Fixed order: we remove from puppet manifests etc before we disable puppet on the host. And we can do any of those removal steps and stop in the middle before we commit to the process leading to power off.

In theory one could write a script that did puppet disable/storedconfigs clean/remove cert/remove salt key and do all that with one command. This would make it impossible to back out if there were issues with icinga refresh but if we ensured that there wa always someone who could look at and fix those issues when this script is run, that would be ok. Note that puppet node clean (available from puppet 2.7.10 on) removes the cert and cleans up exported resources, so we should start using it instead of puppetstoredconfigclean.

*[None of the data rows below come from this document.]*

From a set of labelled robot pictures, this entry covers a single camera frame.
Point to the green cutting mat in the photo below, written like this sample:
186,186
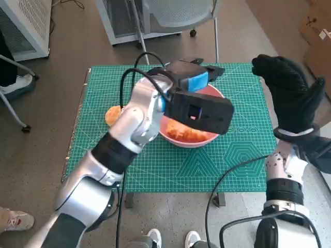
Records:
165,168

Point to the cardboard box with black mark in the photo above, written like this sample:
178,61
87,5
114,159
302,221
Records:
314,20

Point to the grey metal tube chair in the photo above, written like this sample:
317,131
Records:
10,108

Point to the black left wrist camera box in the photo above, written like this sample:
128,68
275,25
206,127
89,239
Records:
201,111

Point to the round toy bread bun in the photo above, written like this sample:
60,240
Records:
112,116

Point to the small table with dark legs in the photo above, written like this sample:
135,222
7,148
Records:
129,201

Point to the grey mesh seat chair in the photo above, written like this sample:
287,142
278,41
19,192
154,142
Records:
181,13

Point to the white paper label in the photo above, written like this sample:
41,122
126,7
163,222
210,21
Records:
325,34

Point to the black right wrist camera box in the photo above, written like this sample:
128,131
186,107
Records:
318,152

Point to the person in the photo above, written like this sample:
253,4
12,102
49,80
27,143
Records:
18,81
18,220

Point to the white sneaker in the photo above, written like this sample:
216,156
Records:
154,236
192,237

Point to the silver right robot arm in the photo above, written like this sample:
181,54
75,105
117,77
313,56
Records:
282,188

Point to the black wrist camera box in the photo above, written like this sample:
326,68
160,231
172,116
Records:
318,152
201,111

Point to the white perforated metal cabinet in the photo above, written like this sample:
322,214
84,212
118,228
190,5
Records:
119,18
33,20

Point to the striped rectangular toy bread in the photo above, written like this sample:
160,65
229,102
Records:
181,131

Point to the pink bowl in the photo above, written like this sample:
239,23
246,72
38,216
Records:
191,143

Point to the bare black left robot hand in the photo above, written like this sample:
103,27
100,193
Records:
186,71

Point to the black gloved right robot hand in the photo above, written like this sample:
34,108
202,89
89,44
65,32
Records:
292,98

Comments/complaints/corrections please... -- ariel (talk) 09:48, 4 November 2013 (UTC)

Introducing Netbox

Netbox will replace Racktables, the following one is the proposal to adapt our current Server Lifecycle to the introduction of Netbox

Netbox available statuses

Those are the currently available statuses in Netbox:

DEVICE_STATUS_OFFLINE   = 0
DEVICE_STATUS_ACTIVE    = 1
DEVICE_STATUS_PLANNED   = 2
DEVICE_STATUS_STAGED    = 3
DEVICE_STATUS_FAILED    = 4
DEVICE_STATUS_INVENTORY = 5

Lifecycle defined statuses

Lifecycle status Netbox status
requested none, not yet in Netbox
spare PLANNED
staged STAGED
active ACTIVE
failed FAILED
decommissioned INVENTORY
unracked OFFLINE
recycled none, not anymore in Netbox

Lifecycle transitions

Only the high level overview is described here, it will be integrated into the page itself.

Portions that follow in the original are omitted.